Peu importait la réception de l’œuvre, Théolog était content du résultat et cela lui suffisait. Il contempla ravi le paysage ravagé, les arbres déracinés, le feuillage éparpillé. Il était à peu près évident que le comité d’art religieux lui ayant commandé le tableau, frémirait sous le coup de cette bourrasque iconoclaste.

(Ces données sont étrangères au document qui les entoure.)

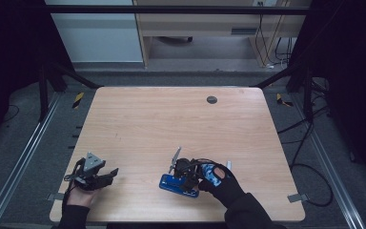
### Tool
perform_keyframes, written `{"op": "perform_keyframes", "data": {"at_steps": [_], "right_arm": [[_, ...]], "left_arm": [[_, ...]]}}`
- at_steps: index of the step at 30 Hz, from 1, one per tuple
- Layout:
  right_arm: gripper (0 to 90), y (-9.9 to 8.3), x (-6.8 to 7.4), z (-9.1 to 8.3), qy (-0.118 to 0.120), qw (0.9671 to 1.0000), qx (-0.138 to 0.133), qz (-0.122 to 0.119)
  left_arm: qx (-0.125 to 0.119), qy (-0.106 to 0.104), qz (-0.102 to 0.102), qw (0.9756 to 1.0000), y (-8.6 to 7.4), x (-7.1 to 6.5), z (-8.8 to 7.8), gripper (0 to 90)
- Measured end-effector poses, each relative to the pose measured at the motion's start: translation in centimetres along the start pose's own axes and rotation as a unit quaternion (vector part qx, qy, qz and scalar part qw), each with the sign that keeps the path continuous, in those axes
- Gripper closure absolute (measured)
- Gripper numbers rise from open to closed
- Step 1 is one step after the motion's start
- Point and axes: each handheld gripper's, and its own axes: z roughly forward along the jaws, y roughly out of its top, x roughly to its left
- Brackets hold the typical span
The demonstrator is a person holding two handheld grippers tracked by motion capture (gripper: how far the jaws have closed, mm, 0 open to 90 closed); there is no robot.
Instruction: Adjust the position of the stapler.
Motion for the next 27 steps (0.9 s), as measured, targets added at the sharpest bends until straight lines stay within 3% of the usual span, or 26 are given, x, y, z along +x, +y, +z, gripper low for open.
{"op": "perform_keyframes", "data": {"at_steps": [4,5,9,13,20,23,27], "right_arm": [[65.8,-0.1,0.1,0.0,-0.002,1.0000,-0.003,-0.003],[65.9,-0.2,0.1,0.0,-0.005,0.9998,-0.006,-0.016],[65.9,-0.3,0.2,-0.1,-0.016,0.9995,-0.009,-0.027],[65.9,-0.6,-0.1,-0.6,-0.019,0.9993,-0.019,-0.028],[65.8,-0.7,-0.2,-1.8,-0.007,0.9984,-0.029,-0.048],[65.8,-0.7,-0.2,-1.9,-0.003,0.9973,-0.023,-0.069],[65.8,-0.9,-0.3,-1.6,0.004,0.9969,-0.018,-0.077]], "left_arm": [[0.000,0.000,0.000,1.0000,0.0,0.0,0.0,39.2],[0.000,0.000,0.000,1.0000,0.0,0.0,0.0,39.2],[0.000,0.000,0.001,1.0000,0.0,0.0,0.0,39.1],[0.000,0.000,0.000,1.0000,0.0,0.0,0.0,39.2],[0.001,0.000,0.001,1.0000,0.0,0.0,0.1,39.2],[0.001,0.000,0.000,1.0000,0.0,0.0,0.1,39.2],[0.002,-0.001,0.000,1.0000,0.0,0.0,0.1,39.2]]}}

A l’issue de la messe dominicale, le curé l’avait contacté sans vraiment le connaitre, adressé à lui par le jeune Bygo – ça ne s’invente pas – paroissien enthousiasmé par ses talents de graffeur. Comme chaque dimanche midi, il tapait le carton au bar de la mairie, entouré de groupies qui cherchaient à capter dans sa proximité quelques retombées de sa récente notoriété locale. L’homme d’église, intrigué par son nom d’artiste, lui avait demandé, « Théolog, pourquoi ? ». Souriant d’un air mystérieux, le peintre répliqua « Le créateur me fascine », s’en tint là et ne pipa aucun mot supplémentaire. Satisfait bien qu’intrigué par cette réponse, le prêtre passa commande.

L’œuvre, bientôt achevée, trônait sur le chevalet. Sur la palette saturée de nuances végétales, l’artiste préleva au couteau la touche finale et la déposa sur la toile en un long ruban ocre et vert. La substance colorée se mit à se contorsionner, donnant vie au python qui prit possession du paradis abandonné des hommes.